Cachexia is a wasting disorder associated with high morbidity and mortality in patients with Cancer. Tumour-host interaction and maladaptive metabolic reprogramming are substantial, yet poorly understood, contributors to cachexia. Here we present a comprehensive overview of the spatio-temporal metabolic reprogramming during cachexia, using integrated metabolomics, RNA Sequencing and 13C-glucose tracing data from multiple tissues and tumours of C26 tumour-bearing male mice at different disease stages.
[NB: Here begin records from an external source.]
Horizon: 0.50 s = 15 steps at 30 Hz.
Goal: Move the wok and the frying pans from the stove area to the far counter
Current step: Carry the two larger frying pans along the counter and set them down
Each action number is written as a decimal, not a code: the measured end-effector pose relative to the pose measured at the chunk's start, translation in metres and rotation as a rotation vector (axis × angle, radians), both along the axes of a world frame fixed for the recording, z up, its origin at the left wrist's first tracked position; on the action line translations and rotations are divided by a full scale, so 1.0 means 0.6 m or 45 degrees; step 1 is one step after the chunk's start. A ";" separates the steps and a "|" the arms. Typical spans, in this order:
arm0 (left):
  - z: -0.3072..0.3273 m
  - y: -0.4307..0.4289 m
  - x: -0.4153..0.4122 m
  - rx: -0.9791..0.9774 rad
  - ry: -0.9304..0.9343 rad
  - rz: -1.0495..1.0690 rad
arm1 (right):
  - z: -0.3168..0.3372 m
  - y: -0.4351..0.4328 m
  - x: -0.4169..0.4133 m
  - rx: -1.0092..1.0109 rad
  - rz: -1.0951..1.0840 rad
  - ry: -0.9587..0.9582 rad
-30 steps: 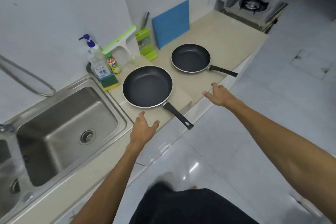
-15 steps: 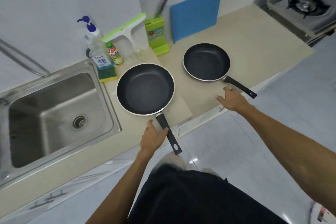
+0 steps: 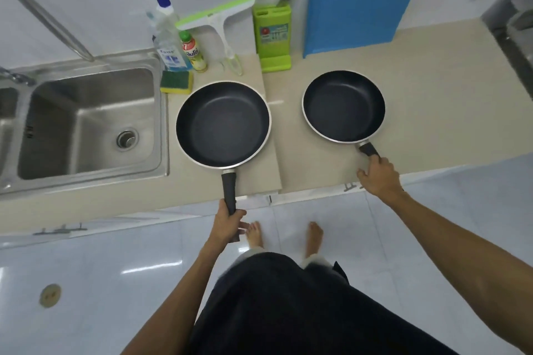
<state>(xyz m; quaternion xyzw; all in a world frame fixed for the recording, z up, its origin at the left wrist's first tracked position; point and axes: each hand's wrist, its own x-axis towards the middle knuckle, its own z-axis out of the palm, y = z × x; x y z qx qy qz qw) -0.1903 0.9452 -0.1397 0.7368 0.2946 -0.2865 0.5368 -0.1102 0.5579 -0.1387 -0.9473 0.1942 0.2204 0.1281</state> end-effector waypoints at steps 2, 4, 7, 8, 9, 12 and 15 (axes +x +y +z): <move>0.000 -0.021 -0.004 -0.110 0.018 0.174 | -0.007 -0.020 0.006 -0.027 0.045 0.048; -0.003 -0.046 -0.009 -0.151 0.049 0.274 | -0.014 -0.043 0.013 -0.019 0.052 0.050; -0.003 -0.090 -0.012 -0.175 0.076 0.366 | -0.024 -0.080 0.030 0.014 0.044 0.091; -0.005 -0.105 -0.012 -0.188 0.064 0.403 | -0.030 -0.092 0.034 0.024 0.049 0.113; -0.006 -0.118 -0.012 -0.195 0.053 0.432 | -0.037 -0.102 0.036 0.042 0.043 0.145; -0.013 -0.144 -0.016 -0.194 0.029 0.512 | -0.057 -0.119 0.037 0.168 -0.009 0.229; -0.019 -0.155 -0.014 -0.163 0.018 0.537 | -0.067 -0.124 0.038 0.242 -0.027 0.230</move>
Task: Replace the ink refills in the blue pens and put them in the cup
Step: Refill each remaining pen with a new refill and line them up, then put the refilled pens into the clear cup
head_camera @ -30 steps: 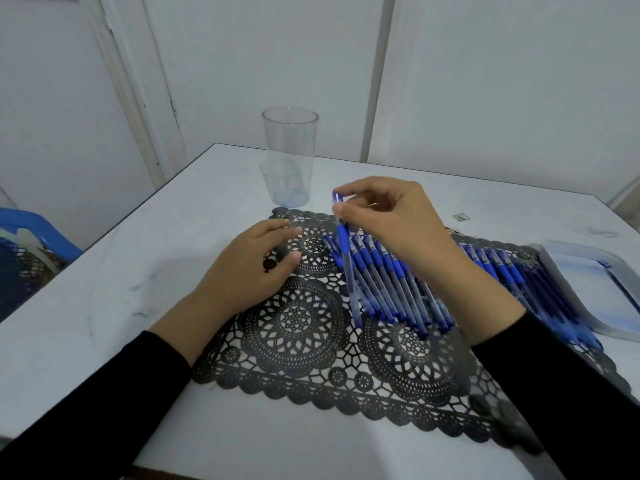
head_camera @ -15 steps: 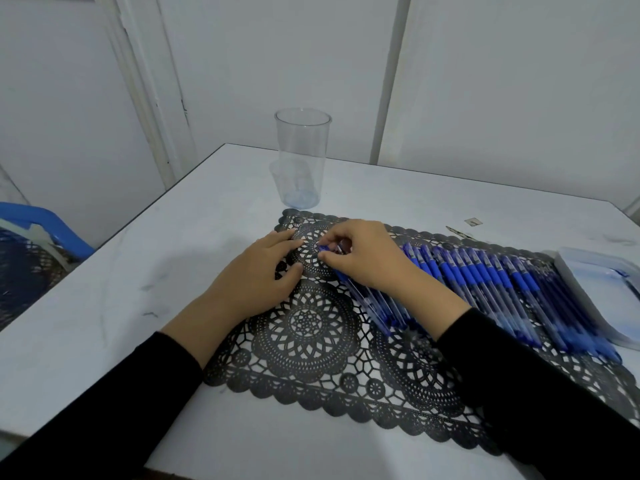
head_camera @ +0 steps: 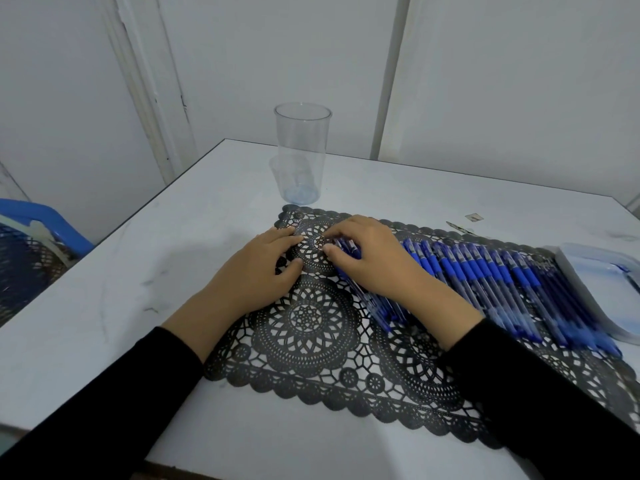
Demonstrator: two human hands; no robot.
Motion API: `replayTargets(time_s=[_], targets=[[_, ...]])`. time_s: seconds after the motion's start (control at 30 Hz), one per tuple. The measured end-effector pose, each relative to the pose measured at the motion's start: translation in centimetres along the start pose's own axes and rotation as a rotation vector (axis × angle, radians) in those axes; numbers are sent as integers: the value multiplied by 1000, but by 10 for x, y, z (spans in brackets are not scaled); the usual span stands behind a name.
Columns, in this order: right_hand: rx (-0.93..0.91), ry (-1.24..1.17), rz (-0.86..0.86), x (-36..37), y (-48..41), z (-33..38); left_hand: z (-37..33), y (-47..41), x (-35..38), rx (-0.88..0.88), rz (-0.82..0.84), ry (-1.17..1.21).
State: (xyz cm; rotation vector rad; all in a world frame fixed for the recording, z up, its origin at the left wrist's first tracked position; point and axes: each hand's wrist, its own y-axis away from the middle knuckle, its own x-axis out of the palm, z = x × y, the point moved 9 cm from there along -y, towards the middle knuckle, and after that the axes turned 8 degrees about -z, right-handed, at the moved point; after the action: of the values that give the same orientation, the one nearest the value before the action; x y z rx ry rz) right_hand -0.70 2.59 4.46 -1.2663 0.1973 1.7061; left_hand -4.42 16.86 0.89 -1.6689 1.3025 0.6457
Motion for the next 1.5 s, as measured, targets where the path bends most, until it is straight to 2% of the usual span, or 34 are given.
replayTargets(time_s=[0.33,0.53,0.6,0.77,0.93,1.1,1.5], targets=[[-117,145,166,-15,46,-6,-2,-5,0,1,-3,27],[-89,147,235,-15,58,-21,-4,-13,-2,26,-29,99],[-89,142,239,-14,57,-22,-6,-20,-14,49,-118,139],[-81,152,252,-12,58,-24,-12,-44,-53,185,-470,191],[-80,158,262,-12,58,-24,0,-74,-59,64,-621,372],[-72,170,287,-10,58,-25,19,-104,-43,-58,-601,550],[-72,159,277,-6,58,-32,16,-128,-34,-45,-548,672]])
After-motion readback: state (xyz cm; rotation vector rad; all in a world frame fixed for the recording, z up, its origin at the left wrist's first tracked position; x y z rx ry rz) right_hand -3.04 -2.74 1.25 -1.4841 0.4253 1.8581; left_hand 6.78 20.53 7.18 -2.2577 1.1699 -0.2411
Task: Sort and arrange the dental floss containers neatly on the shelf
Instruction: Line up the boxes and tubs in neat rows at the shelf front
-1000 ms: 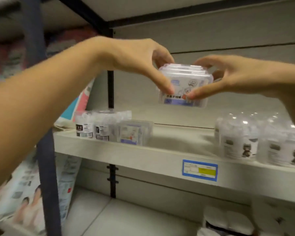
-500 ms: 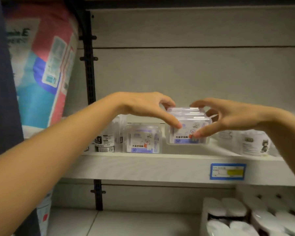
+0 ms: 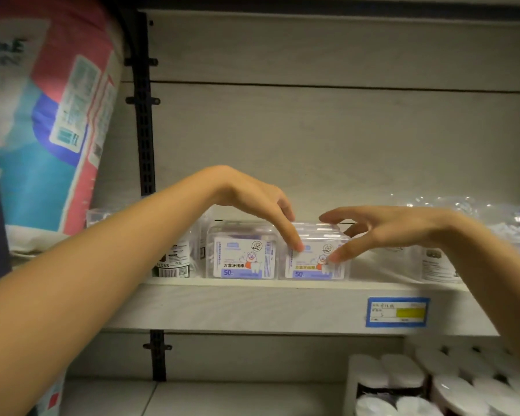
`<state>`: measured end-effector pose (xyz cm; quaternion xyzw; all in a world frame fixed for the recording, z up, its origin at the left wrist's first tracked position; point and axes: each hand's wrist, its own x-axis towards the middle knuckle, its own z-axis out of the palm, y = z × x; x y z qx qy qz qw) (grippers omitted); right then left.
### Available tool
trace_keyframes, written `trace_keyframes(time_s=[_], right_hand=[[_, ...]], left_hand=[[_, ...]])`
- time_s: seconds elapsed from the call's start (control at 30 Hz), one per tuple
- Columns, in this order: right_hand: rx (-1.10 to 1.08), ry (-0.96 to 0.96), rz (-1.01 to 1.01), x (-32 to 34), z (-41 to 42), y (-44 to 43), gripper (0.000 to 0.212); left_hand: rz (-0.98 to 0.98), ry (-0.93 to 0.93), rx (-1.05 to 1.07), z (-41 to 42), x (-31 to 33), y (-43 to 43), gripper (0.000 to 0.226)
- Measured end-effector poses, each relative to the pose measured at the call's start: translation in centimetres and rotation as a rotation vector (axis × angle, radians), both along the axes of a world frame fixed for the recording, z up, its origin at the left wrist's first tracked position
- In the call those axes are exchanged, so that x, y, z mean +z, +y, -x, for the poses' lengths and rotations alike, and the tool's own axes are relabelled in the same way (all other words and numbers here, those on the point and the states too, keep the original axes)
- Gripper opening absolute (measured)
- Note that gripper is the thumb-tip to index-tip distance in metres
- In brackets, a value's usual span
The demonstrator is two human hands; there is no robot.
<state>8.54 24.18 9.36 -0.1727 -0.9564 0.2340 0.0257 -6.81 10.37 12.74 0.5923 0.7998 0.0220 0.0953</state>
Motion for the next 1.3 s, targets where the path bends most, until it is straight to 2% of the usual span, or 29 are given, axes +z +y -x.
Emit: trace_keyframes(time_s=[0.43,0.6,0.77,0.83,0.9,1.0,1.07,1.1,1.17,1.2,1.23,1.27,1.3], right_hand=[[0.034,-0.048,-0.031,0.8,0.1,-1.1,0.093],[0.049,-0.044,-0.033,0.7,0.7,-1.6,0.079],[0.052,-0.027,-0.073,0.6,0.3,-2.6,0.096],[0.033,0.072,-0.146,1.1,-1.5,-2.3,0.099],[-0.001,0.299,-0.238,2.0,-4.7,-1.4,0.091],[-0.086,0.659,-0.343,2.9,-10.1,1.3,0.069],[-0.162,0.755,-0.319,2.9,-13.6,4.1,0.064],[-0.185,0.738,-0.265,2.7,-14.8,5.5,0.069],[-0.230,0.631,-0.101,1.6,-16.3,8.2,0.093],[-0.245,0.578,-0.016,0.9,-16.9,9.6,0.105],[-0.252,0.546,0.072,0.1,-17.1,10.9,0.114],[-0.251,0.547,0.171,-0.7,-17.1,12.2,0.119],[-0.243,0.578,0.295,-1.5,-16.8,13.3,0.120]], left_hand=[[0.063,0.023,0.026,0.6,0.5,-1.0,0.061],[0.063,0.012,0.050,0.9,0.5,-1.9,0.058],[0.131,0.006,0.065,1.2,0.8,-2.4,0.061],[0.118,0.016,0.078,0.6,1.3,-2.6,0.074],[-0.047,0.018,0.060,-0.6,1.7,-2.0,0.086],[-0.327,0.005,-0.067,-3.8,1.3,0.6,0.094],[-0.376,-0.023,-0.123,-6.4,0.7,3.1,0.102],[-0.367,-0.049,-0.123,-7.4,0.5,4.2,0.109],[-0.319,-0.137,-0.090,-8.9,0.0,6.0,0.119],[-0.298,-0.234,-0.066,-9.7,-0.5,7.0,0.115],[-0.308,-0.383,-0.051,-10.6,-0.9,7.9,0.102],[-0.369,-0.581,-0.040,-11.4,-1.3,8.9,0.084],[-0.465,-0.772,-0.003,-12.0,-1.7,10.1,0.076]])
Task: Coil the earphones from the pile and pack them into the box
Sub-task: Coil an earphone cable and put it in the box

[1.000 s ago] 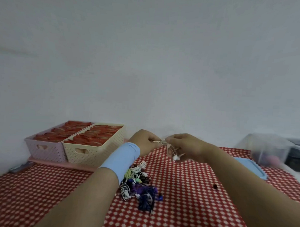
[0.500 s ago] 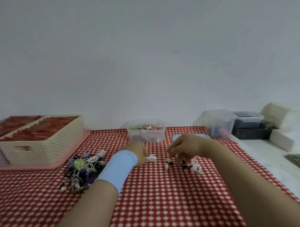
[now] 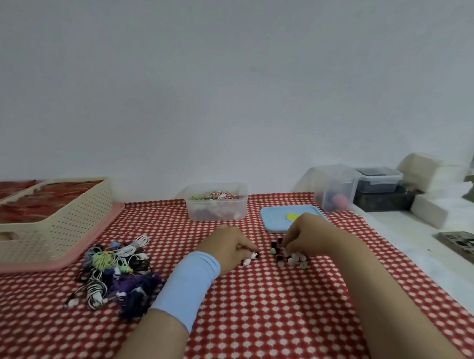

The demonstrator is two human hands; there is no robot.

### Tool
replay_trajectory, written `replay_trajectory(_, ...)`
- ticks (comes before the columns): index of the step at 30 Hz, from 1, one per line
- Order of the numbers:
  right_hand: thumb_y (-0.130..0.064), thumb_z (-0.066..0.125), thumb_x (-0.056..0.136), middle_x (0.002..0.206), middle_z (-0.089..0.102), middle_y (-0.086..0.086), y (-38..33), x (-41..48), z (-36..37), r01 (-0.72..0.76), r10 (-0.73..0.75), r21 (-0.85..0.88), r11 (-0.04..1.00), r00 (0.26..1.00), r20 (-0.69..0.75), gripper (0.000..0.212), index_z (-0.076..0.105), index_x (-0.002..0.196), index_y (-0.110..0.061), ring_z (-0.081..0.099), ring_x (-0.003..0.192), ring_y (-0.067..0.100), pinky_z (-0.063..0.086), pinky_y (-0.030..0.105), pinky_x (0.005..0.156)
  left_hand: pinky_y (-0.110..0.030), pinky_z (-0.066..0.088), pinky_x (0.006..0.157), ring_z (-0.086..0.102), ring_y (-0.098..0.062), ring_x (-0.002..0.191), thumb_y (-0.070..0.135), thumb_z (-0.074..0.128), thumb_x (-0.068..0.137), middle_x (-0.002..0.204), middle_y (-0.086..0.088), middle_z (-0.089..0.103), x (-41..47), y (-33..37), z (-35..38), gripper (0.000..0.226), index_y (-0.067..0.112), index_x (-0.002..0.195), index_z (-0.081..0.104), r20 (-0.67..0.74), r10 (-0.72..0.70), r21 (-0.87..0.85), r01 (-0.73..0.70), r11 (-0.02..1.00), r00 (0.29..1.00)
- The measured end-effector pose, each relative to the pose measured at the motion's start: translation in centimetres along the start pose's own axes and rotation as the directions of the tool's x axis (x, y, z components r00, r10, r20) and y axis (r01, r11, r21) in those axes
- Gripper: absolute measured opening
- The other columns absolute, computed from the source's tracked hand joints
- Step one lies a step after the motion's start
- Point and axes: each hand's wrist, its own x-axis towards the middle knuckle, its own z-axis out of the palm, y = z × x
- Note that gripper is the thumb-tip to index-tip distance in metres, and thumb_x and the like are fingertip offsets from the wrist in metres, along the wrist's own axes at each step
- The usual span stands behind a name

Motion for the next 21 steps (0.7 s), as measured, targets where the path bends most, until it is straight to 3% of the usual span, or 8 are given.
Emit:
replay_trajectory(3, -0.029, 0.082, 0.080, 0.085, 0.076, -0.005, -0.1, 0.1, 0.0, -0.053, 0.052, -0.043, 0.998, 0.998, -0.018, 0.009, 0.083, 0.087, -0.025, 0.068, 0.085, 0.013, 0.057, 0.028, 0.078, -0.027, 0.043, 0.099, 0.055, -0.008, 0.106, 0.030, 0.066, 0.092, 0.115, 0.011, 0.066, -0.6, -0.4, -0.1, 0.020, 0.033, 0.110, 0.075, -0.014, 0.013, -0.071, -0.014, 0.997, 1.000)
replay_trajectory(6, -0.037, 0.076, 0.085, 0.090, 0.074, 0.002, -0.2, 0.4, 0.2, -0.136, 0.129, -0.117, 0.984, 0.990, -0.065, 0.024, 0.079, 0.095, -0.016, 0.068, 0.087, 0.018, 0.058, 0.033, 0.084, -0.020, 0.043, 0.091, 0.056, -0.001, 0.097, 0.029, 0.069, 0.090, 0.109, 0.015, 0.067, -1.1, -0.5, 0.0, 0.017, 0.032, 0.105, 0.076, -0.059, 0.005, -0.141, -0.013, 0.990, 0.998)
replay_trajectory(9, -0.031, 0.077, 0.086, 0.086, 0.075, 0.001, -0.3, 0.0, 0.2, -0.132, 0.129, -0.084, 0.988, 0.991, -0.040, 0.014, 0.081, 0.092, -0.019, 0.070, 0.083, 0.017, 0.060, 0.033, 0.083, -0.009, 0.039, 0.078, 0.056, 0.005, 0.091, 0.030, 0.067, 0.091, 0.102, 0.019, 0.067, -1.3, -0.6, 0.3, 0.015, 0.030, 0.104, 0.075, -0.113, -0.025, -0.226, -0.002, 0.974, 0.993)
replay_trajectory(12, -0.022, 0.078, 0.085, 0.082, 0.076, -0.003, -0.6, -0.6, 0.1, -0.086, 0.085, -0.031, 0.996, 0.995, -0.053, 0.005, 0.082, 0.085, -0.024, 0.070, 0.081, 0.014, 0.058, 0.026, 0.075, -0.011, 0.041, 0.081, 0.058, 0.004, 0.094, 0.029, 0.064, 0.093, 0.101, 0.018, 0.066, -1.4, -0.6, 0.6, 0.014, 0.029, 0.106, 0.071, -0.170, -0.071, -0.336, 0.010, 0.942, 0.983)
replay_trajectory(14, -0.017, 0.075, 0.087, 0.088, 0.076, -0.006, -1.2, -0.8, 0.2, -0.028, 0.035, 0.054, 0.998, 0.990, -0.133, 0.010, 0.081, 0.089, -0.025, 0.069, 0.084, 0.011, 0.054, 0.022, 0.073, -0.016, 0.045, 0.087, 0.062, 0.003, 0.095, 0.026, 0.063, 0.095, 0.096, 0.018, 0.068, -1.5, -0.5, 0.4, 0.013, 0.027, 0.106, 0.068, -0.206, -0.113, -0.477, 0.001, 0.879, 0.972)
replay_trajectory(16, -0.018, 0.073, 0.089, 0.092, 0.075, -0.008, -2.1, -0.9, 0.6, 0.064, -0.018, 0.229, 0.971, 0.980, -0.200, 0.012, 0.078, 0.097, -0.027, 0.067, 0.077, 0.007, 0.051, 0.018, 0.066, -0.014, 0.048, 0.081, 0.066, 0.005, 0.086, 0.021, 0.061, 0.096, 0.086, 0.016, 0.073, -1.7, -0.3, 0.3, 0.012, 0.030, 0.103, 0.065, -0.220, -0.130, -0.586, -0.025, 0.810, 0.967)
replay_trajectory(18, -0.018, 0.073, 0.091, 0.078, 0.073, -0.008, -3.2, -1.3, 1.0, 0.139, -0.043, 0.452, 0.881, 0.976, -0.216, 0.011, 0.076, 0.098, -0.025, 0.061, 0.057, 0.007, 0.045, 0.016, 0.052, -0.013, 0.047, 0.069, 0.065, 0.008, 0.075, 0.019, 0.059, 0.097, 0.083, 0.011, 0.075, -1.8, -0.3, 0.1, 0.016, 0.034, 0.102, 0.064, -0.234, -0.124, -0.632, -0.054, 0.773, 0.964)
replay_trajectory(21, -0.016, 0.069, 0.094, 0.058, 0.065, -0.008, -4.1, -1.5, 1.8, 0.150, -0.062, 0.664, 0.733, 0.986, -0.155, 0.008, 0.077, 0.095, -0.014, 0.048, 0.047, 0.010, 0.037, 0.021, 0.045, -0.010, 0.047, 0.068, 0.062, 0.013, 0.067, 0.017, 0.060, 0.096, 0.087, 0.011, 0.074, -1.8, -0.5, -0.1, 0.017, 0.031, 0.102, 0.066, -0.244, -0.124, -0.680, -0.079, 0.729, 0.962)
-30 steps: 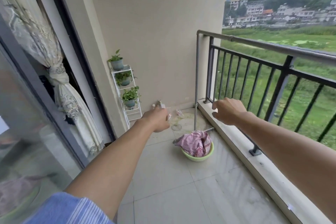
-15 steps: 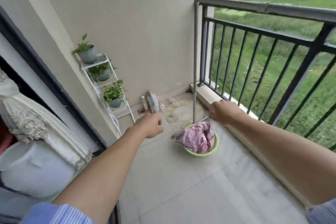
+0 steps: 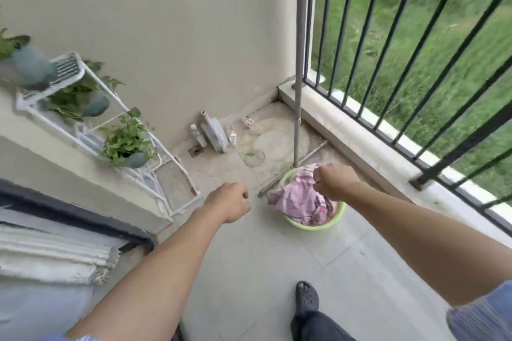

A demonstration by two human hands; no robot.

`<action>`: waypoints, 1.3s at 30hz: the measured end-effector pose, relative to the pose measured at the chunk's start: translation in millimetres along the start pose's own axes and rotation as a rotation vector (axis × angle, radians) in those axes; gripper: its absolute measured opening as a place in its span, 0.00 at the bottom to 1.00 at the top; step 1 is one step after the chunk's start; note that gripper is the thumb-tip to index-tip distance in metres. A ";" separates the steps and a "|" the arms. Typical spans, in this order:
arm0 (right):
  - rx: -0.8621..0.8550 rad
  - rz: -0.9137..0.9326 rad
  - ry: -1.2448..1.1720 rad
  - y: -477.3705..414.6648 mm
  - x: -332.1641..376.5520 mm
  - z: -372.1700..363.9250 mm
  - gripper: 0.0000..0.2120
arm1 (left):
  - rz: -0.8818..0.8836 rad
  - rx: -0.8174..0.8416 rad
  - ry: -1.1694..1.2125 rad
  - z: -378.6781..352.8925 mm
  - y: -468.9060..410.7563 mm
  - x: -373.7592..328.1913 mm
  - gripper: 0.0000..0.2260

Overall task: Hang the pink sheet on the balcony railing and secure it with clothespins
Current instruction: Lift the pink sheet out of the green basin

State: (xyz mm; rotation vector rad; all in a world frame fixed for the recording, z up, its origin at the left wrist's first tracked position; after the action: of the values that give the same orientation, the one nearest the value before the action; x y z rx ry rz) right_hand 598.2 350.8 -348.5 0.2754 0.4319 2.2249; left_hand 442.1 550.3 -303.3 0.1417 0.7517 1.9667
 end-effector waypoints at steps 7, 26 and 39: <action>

We identified one-carbon metabolism as a tissue-overarching pathway characteristic for metabolic wasting in mice and patients and linked to inflammation, glucose hypermetabolism and atrophy in muscle. The same metabolic rewiring also occurred in five additional mouse models, namely Panc02, 8025, APCMin, LLC and KPP, and a humanised cachexia mouse model. Together, our study provides a molecular framework for understanding metabolic reprogramming and the multi-tissue metabolite-coordinated response during Cancer cachexia progression, with one-carbon metabolism as a tissue-overarching mechanism linked to wasting.